This method is still used today (in fact, it is legally mandatory) and thus,
all great wines in Europe are borne from American roots.
I,
however, find myself in a situation contrary to that of the grapes in Tuscany.
I am a born and bred American woman, but my roots are here in Italy. Sometimes
I can actually see them! I find my
nose attached to dark-haired women on Vespas and hear my grandmother’s name, Guarino, murmured on street-corners in
Napoli. I am the result of my family’s Italian culture grafted onto American
soil, all mixed up with Lithuanian and German, Irish and British vines. Nearly all Americans can say the same—we are
mutts, we are blends, New World transplants. And here I am… finding my roots,
literally digging in the dirt (while sipping fine wine).
Ironically, very little Italian is being spoken these days and instead I have been
trying my hand at French. The couple
I am with is French/Canadian and their three children speak a strange combination
of Italian, French and English. The three year-old, Noa, often asks me to play
with him; “Would tu like to giocare avec moi?” To which I can only reply, “Si! Allons-y!”
…dawn breaks over
the forested hills, dew clinging to each blade of grass as the last stars fade
gracefully into the distilled blue of the morning sky. The goats begin to mew
and the chickens cluck quietly, still tucked snuggly in their coop. A cloud
inversion fills the valley below the waking farm. All is still in the last
moments of daybreak as I aim my sledgehammer at a three hundred year-old wall
and prepare to smash it to bits.
At the Ecovillaggio Tertulia near Florence the
primary work I have been allotted is to help restore an ancient Tuscan house
into a livable agritourismo, or bed
and breakfast.
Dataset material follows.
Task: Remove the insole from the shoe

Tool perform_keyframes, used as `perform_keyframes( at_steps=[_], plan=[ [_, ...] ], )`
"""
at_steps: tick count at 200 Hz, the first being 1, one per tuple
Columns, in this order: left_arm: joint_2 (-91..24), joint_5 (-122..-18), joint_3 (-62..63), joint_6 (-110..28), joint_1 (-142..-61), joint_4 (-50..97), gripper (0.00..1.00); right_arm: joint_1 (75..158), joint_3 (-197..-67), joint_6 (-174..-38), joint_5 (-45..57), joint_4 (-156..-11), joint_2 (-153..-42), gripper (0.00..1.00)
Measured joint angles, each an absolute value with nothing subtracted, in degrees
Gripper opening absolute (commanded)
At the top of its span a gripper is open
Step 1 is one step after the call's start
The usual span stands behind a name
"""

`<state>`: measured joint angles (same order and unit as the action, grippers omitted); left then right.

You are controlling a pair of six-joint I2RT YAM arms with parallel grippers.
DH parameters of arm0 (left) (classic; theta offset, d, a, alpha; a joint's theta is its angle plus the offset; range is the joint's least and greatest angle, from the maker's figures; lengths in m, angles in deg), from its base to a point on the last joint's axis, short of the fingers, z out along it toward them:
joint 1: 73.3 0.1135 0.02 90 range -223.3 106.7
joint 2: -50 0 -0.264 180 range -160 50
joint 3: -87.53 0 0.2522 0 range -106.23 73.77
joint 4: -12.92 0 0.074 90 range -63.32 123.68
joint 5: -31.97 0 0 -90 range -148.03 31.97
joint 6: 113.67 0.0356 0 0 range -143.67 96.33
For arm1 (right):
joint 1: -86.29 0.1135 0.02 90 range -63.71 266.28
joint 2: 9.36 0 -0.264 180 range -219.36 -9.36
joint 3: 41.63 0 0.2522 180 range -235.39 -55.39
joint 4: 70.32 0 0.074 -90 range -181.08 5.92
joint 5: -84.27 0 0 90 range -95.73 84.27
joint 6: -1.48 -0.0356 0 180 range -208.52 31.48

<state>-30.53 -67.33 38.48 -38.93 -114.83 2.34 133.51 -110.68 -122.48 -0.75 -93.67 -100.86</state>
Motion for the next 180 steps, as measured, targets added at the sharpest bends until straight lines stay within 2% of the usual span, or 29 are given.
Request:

The walls are crumbling and as we scrape cracked paint from them
we find hand-painted frescos from before the second World War. In addition to
my new hobby of (de)construction, I help tend the garden (lettuce, onions,
tomatoes, basil, cucumber, arugula, cabbage, fava beans), and spend time with
the three timid goats. Four adults and three children make up this ecovillage,
along with various WWOOF volunteers and a smattering of cats, dogs, and
chickens. We are thirty minutes from Florence where there are always summertime
festivals, concerts and things to do when life feels too quiet up here in the
hills. Next weekend (my last in Italy!) there is to be a wine festival followed
by an artisanal ice cream event in the main piazza…
Speaking of ice
cream, I have been on a quest to seek the finest gelato in Italy and I am pleased to announce that I have found it!
In the city of Siena, not ten minutes walk from il Palio, is a bar/gelataria
that is always crowded. There I ordered un
gelato al gusto yogurt e melone (yogurt and cantelope) which made a lovely
little springtime color combination. I stepped out of the shop and took a lick
and suddenly a ray of light burst from the heavens and illuminated my gelato right there in the street,
blinding several nearby tourists and nearly knocking me off my feet. My
friends, I cannot find the words to describe just how smooth and creamy and fragrant that ice cream was, but I can
say that after four long and toiling months of sampling ice cream throughout
the country my search for the perfect gelato
has come to a close.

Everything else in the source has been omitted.